Start of Raw data

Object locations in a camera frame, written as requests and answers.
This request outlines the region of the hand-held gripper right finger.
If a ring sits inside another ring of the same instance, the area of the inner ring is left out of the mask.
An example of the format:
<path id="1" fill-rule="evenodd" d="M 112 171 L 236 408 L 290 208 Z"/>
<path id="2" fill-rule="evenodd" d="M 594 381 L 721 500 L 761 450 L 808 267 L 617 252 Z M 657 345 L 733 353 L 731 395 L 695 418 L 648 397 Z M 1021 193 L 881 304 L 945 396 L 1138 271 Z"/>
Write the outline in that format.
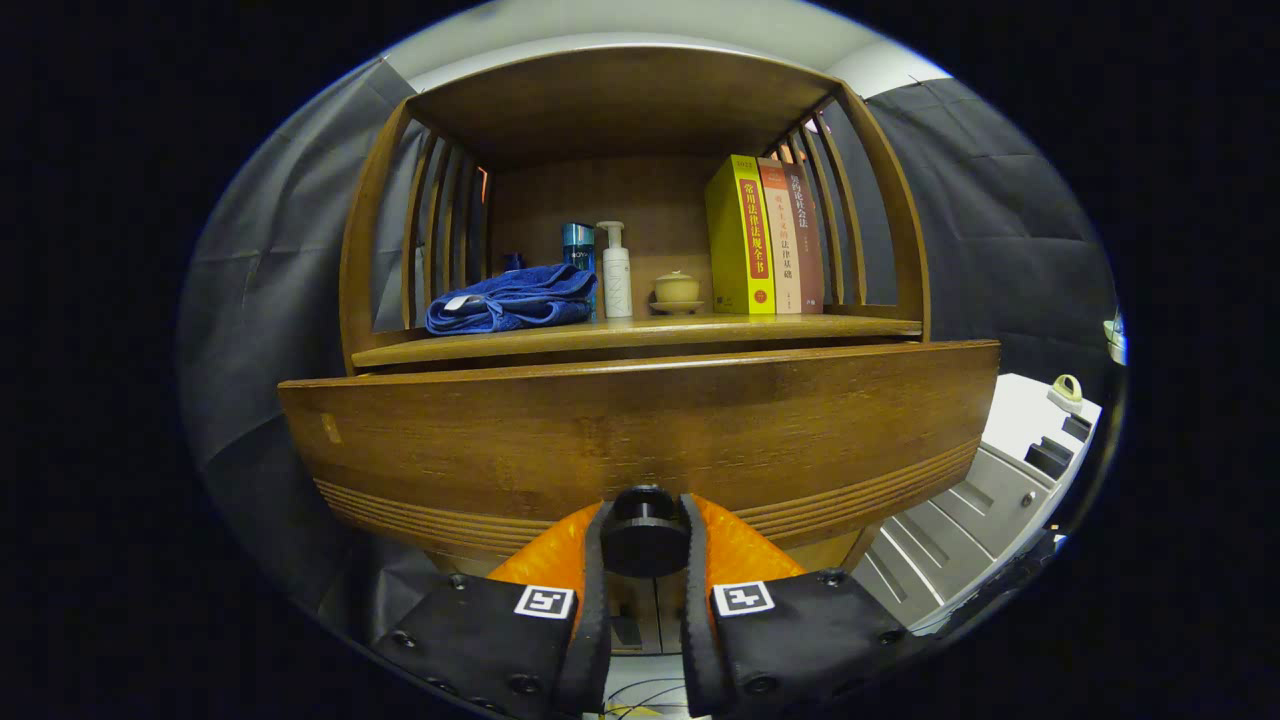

End of Raw data
Start of Raw data

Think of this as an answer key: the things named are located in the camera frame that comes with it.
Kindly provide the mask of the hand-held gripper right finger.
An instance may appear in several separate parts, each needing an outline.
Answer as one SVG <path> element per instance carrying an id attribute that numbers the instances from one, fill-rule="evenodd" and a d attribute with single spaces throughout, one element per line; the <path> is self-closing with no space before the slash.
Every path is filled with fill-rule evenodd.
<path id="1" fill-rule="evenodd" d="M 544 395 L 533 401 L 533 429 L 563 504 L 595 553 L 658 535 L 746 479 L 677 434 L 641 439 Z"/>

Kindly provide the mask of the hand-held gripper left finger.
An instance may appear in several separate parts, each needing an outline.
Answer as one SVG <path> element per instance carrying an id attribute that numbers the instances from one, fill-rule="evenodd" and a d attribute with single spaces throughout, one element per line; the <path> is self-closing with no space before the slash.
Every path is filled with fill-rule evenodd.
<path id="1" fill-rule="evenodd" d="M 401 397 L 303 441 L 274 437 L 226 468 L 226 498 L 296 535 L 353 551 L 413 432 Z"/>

End of Raw data

Task to carry out: Lines above with the string "finger" need to be found and copied.

Answer box:
This request outlines the region of the hand-held gripper right finger.
Kindly provide the mask of the hand-held gripper right finger.
Kindly provide the mask of the hand-held gripper left finger.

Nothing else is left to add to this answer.